[What you are asked to do] Below are the records; give again exactly the lines from the one containing "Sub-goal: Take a" through the one containing "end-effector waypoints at", leaving out pictures.

+++ Record excerpts

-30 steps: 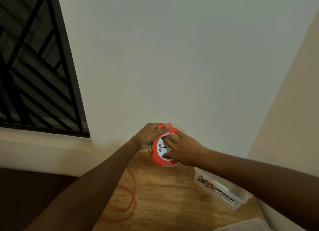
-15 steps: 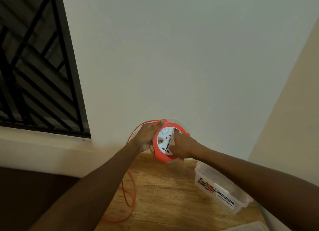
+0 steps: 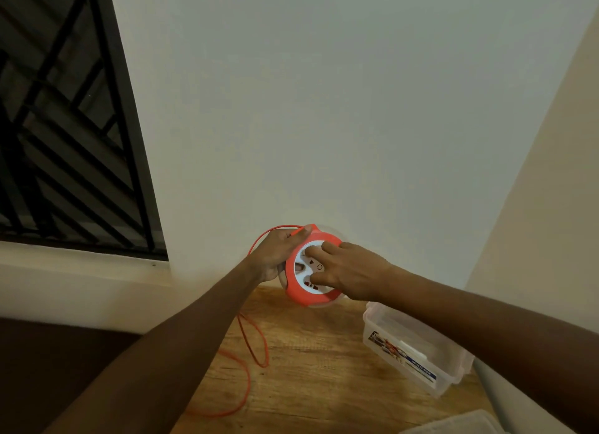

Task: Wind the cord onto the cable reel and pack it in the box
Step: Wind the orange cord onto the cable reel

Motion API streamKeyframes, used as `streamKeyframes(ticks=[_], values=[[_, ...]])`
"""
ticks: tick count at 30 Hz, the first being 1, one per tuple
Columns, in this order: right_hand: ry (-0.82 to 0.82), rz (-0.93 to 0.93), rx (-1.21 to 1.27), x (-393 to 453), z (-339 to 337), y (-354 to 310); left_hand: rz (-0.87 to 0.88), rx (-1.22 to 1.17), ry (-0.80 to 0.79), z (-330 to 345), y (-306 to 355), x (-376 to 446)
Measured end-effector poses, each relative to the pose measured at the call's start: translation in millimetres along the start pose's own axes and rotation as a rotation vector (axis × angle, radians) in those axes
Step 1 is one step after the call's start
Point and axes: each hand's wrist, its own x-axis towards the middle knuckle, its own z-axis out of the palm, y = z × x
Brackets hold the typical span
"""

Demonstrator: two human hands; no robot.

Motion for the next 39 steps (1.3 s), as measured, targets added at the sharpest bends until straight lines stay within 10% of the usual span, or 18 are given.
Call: streamKeyframes(ticks=[9, 39], values=[[-0.127, -0.279, -0.224, -6.0, -24.8, 4.8, -0.023, 0.112, -0.076, 6.9, 2.2, -5.8], [-0.139, 0.245, -0.037, 3.7, -4.1, -21.6, -0.021, 0.029, -0.022, 4.1, 3.0, 0.4]])
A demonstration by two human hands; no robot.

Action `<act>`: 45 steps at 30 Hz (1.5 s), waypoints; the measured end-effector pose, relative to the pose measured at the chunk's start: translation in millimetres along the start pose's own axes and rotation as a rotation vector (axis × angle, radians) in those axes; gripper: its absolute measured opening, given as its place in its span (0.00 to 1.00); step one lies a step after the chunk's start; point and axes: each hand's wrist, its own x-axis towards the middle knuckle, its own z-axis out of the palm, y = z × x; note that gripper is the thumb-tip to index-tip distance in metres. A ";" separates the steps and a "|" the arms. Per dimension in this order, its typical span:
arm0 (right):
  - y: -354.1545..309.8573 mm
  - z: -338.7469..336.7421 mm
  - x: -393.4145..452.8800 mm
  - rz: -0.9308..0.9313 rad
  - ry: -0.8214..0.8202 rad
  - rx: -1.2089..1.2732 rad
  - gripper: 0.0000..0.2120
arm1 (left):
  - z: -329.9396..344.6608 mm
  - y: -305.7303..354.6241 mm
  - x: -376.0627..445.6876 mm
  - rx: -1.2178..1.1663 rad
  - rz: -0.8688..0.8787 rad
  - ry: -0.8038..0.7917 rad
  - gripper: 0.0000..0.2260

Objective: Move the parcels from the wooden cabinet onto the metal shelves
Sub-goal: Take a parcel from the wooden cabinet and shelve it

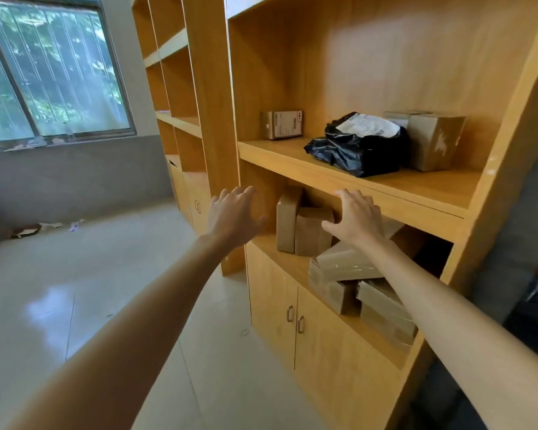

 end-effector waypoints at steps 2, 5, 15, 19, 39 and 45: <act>-17.2 17.1 18.5 0.030 -0.007 -0.013 0.31 | 8.9 -26.2 25.7 -0.017 0.021 -0.019 0.24; -37.0 38.6 47.4 0.057 -0.016 -0.045 0.31 | 25.1 -56.6 61.0 -0.046 0.050 -0.041 0.24; -62.3 131.0 157.3 0.184 0.007 -0.049 0.30 | 110.3 -122.5 171.1 -0.079 0.195 -0.147 0.23; -72.2 169.3 210.7 0.228 0.008 0.030 0.28 | 141.9 -146.2 222.8 -0.045 0.262 -0.205 0.24; -125.6 288.7 317.2 0.548 0.029 -0.216 0.33 | 274.1 -253.9 412.5 -0.253 0.643 -0.191 0.21; -158.7 302.3 323.3 0.721 0.078 -0.305 0.33 | 296.3 -271.7 444.0 -0.282 0.836 -0.213 0.22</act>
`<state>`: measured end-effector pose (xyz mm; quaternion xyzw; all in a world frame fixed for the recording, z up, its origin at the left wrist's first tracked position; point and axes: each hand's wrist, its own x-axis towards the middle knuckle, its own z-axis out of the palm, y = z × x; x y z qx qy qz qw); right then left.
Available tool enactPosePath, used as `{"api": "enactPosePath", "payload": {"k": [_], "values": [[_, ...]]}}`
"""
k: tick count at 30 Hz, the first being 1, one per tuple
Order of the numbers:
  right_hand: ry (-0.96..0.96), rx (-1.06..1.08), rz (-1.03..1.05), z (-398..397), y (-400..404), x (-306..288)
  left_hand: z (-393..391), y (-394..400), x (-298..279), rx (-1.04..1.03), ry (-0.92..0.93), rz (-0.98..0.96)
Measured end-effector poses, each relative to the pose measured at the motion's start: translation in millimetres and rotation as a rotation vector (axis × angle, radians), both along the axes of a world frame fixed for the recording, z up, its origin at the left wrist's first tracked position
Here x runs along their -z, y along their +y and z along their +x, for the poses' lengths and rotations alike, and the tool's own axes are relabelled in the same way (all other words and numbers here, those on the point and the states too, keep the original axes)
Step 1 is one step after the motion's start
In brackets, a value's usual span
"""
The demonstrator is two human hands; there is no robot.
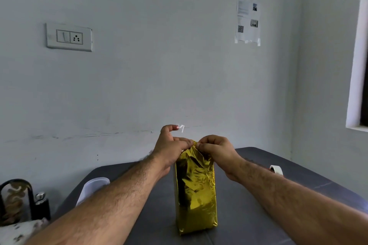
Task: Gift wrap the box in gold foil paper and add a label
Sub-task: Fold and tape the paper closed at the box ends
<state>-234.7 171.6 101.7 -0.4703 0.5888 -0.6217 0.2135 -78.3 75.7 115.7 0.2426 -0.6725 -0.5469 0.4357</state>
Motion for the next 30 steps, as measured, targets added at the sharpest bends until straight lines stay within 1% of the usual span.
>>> {"api": "enactPosePath", "payload": {"k": [6, 10, 13, 17, 22, 26, 28, 30], "values": [[0.072, -0.002, 0.076, -9.5, -9.3, -0.3, -5.0, -4.0, 5.5, -0.007, 0.041, 0.008], [0.005, -0.081, 0.193, -9.7, -9.1, -1.3, -6.0, -6.2, 6.3, 0.0, 0.053, 0.035], [-0.131, -0.101, 0.132, -8.0, -10.6, 5.4, -4.4, -4.3, 7.5, -0.016, 0.022, 0.02], [-0.247, -0.106, 0.063, -3.2, -11.9, 14.0, -6.3, 0.4, 15.5, -0.1, -0.024, -0.055], [-0.307, -0.056, 0.051, -2.5, -10.1, 18.1, -10.7, 2.8, 30.3, -0.198, -0.052, -0.175], [-0.293, -0.03, 0.051, -2.6, -8.5, 19.7, -10.1, 7.6, 30.5, -0.181, -0.029, -0.14], [-0.295, -0.037, 0.063, -2.4, -6.6, 18.2, -8.2, 8.1, 28.6, -0.125, -0.028, -0.103], [-0.335, -0.06, 0.082, -2.0, -2.8, 16.8, -4.1, 7.4, 23.1, -0.061, -0.02, -0.053]]}}
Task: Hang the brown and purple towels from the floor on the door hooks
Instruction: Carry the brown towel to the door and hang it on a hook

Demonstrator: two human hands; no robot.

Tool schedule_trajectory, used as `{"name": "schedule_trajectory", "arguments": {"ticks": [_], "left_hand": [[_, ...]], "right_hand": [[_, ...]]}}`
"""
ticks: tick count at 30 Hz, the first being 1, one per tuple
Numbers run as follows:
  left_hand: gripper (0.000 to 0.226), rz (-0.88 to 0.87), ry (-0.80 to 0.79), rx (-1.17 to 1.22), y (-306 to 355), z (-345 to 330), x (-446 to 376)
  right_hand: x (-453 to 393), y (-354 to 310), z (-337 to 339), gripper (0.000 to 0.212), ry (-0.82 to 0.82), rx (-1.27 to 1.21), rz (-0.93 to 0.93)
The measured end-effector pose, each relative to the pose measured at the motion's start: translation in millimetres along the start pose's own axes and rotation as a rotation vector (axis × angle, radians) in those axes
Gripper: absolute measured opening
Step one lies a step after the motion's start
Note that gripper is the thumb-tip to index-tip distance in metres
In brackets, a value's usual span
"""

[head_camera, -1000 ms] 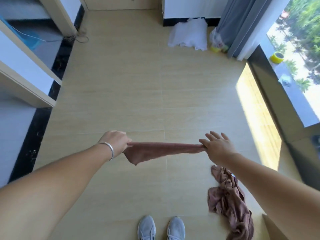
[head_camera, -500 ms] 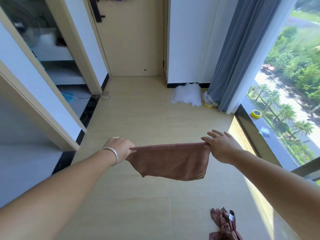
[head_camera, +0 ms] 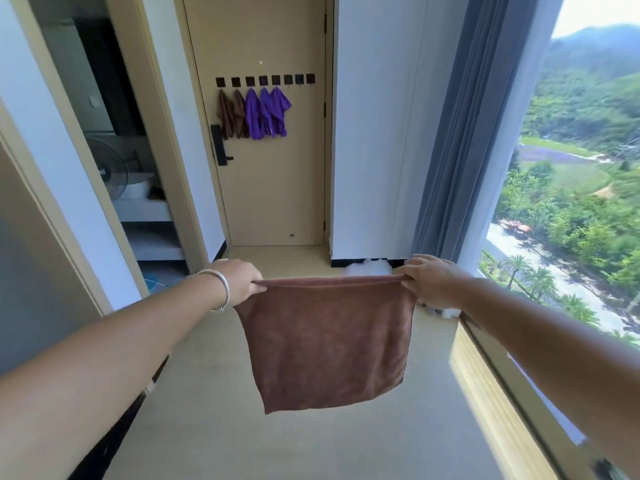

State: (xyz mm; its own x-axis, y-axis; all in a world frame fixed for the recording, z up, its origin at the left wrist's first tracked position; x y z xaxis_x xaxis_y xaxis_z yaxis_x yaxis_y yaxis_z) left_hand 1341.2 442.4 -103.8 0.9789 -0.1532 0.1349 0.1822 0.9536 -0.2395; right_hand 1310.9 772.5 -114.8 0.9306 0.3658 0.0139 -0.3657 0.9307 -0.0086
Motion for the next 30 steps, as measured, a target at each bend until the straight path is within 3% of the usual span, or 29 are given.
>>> {"name": "schedule_trajectory", "arguments": {"ticks": [16,30], "left_hand": [[0.04,0.07,0.297,-0.106,-30,219,31],[0.039,0.103,0.374,-0.16,-77,251,-19]], "right_hand": [[15,16,216,0.038,0.306,0.009,0.022],[-57,14,261,0.037,0.353,0.022,0.058]]}}
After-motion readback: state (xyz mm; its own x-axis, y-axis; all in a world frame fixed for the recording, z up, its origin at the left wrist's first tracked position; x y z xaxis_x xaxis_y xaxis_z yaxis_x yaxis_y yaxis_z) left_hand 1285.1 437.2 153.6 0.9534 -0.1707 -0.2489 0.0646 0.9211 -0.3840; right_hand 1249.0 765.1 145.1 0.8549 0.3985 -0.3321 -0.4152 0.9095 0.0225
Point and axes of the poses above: each hand's wrist, its own x-axis away from the middle knuckle, its own z-axis out of the back of the hand, y = z × x, the point moved 9 cm from there along -x, towards the middle knuckle, and after that the axes turned 7 degrees about -x, right-handed, at the moved point
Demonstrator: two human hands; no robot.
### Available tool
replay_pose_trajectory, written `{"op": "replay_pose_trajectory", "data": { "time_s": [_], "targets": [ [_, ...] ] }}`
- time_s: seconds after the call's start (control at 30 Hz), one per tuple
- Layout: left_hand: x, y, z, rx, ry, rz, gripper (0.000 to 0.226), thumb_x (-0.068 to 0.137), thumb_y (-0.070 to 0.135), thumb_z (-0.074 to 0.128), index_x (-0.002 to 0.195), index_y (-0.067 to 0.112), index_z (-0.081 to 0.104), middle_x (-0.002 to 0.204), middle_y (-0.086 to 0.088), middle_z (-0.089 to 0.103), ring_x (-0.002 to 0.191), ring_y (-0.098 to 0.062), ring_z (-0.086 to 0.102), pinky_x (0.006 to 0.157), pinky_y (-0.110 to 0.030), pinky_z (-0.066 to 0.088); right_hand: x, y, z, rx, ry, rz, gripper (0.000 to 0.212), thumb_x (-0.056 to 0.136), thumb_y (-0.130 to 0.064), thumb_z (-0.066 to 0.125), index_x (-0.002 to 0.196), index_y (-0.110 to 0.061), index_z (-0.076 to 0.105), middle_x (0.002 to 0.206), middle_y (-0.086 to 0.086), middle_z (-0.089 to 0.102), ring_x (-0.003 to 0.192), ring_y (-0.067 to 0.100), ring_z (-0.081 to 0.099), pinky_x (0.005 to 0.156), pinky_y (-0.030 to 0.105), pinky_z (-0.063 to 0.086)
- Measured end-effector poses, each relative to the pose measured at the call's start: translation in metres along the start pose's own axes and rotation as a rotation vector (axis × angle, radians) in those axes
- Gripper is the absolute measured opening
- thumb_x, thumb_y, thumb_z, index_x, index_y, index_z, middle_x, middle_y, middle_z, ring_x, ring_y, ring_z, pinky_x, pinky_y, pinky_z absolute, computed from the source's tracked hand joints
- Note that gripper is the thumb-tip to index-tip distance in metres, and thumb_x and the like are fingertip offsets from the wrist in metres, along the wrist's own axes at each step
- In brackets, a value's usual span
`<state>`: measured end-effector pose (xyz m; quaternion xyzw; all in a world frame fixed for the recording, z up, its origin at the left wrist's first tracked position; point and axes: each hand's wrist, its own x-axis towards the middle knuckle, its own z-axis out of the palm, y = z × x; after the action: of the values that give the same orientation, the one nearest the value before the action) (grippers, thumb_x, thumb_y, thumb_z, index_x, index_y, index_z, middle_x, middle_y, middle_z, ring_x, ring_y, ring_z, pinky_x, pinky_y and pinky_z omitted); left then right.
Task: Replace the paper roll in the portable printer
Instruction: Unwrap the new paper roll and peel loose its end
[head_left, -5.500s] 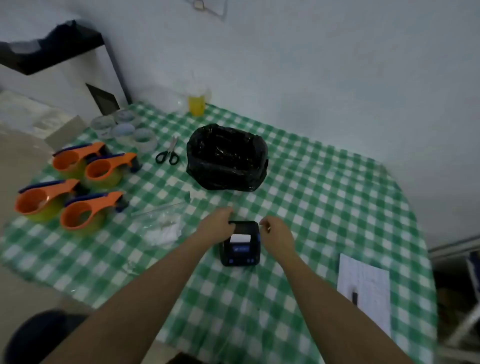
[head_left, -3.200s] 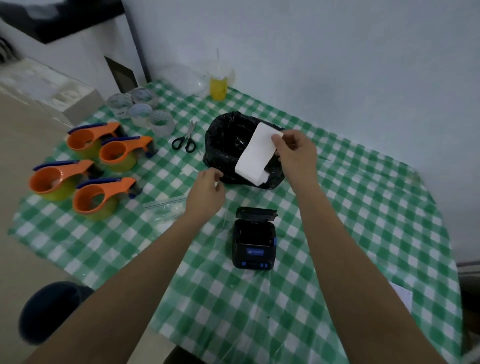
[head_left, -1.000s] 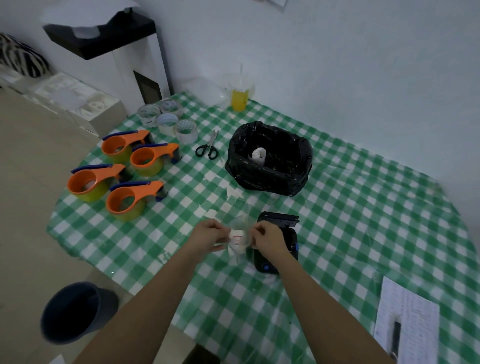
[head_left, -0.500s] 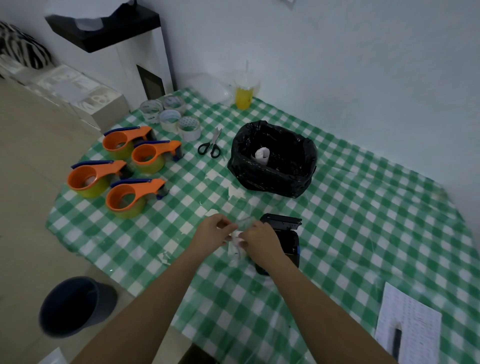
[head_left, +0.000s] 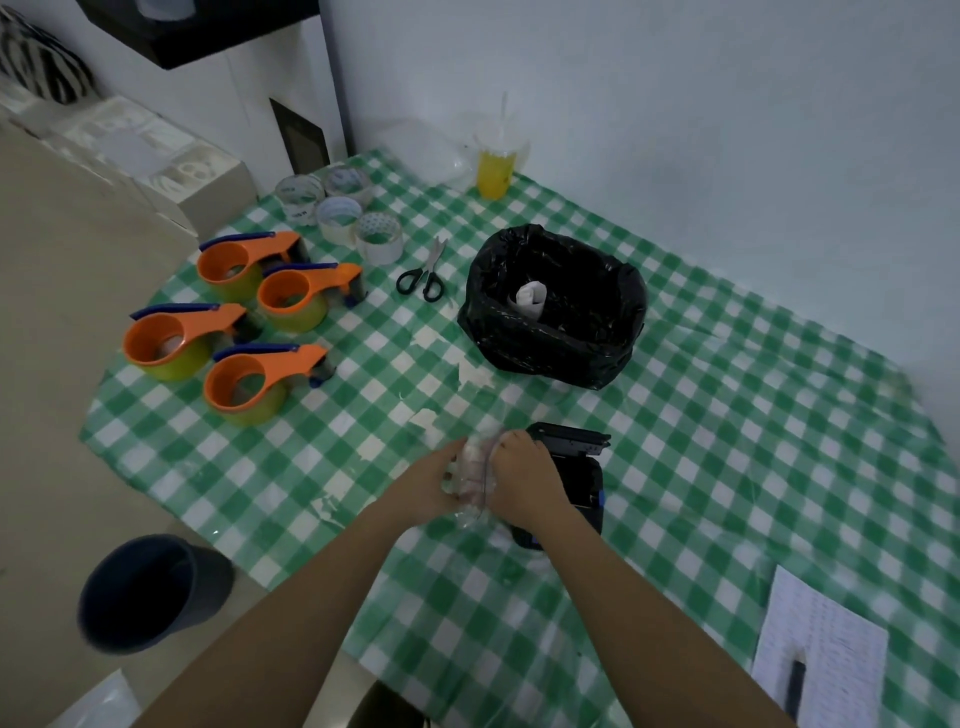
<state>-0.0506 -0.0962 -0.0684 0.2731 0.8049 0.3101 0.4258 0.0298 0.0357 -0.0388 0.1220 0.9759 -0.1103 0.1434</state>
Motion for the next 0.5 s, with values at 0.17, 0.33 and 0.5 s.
{"op": "replay_pose_trajectory", "data": {
  "time_s": [0.17, 0.33, 0.5],
  "targets": [
    [0.000, 0.010, -0.008, -0.055, 0.137, 0.043, 0.032, 0.080, 0.014, 0.069, 0.111, 0.015, 0.061, 0.093, -0.001, 0.062, 0.087, -0.021, 0.059, 0.072, -0.025, 0.046, -0.009, 0.015, -0.015, 0.258, 0.136, -0.003, 0.050, 0.078, -0.044, 0.068, 0.107, -0.007, 0.054, 0.110, 0.009, 0.056, 0.107, 0.024, 0.045, 0.089, 0.033, 0.041],
    [0.006, 0.008, -0.029, 0.061, 0.448, 0.001, 0.028, 0.086, 0.007, 0.053, 0.059, 0.012, 0.046, 0.065, -0.005, 0.045, 0.063, -0.024, 0.048, 0.053, -0.029, 0.033, -0.021, 0.027, -0.032, 0.719, 0.271, 0.192, 0.054, 0.070, -0.040, 0.075, 0.116, -0.024, 0.051, 0.102, 0.002, 0.057, 0.085, 0.012, 0.053, 0.069, 0.020, 0.041],
    [0.006, 0.021, -0.045, 0.250, 0.391, -0.251, 0.046, 0.086, 0.016, 0.054, 0.129, 0.005, 0.044, 0.128, -0.024, 0.040, 0.119, -0.043, 0.040, 0.095, -0.048, 0.042, -0.032, 0.030, -0.044, 0.877, 0.373, 0.268, 0.050, 0.070, -0.036, 0.078, 0.111, -0.024, 0.052, 0.089, 0.000, 0.061, 0.076, 0.013, 0.060, 0.064, 0.021, 0.049]
  ]
}}
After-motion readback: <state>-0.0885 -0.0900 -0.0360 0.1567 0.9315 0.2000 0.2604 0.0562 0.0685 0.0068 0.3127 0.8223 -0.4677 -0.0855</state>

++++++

[Output]
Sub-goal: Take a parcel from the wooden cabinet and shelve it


 end-effector waypoints at steps 2, 5, 15, 19, 39 and 45: <act>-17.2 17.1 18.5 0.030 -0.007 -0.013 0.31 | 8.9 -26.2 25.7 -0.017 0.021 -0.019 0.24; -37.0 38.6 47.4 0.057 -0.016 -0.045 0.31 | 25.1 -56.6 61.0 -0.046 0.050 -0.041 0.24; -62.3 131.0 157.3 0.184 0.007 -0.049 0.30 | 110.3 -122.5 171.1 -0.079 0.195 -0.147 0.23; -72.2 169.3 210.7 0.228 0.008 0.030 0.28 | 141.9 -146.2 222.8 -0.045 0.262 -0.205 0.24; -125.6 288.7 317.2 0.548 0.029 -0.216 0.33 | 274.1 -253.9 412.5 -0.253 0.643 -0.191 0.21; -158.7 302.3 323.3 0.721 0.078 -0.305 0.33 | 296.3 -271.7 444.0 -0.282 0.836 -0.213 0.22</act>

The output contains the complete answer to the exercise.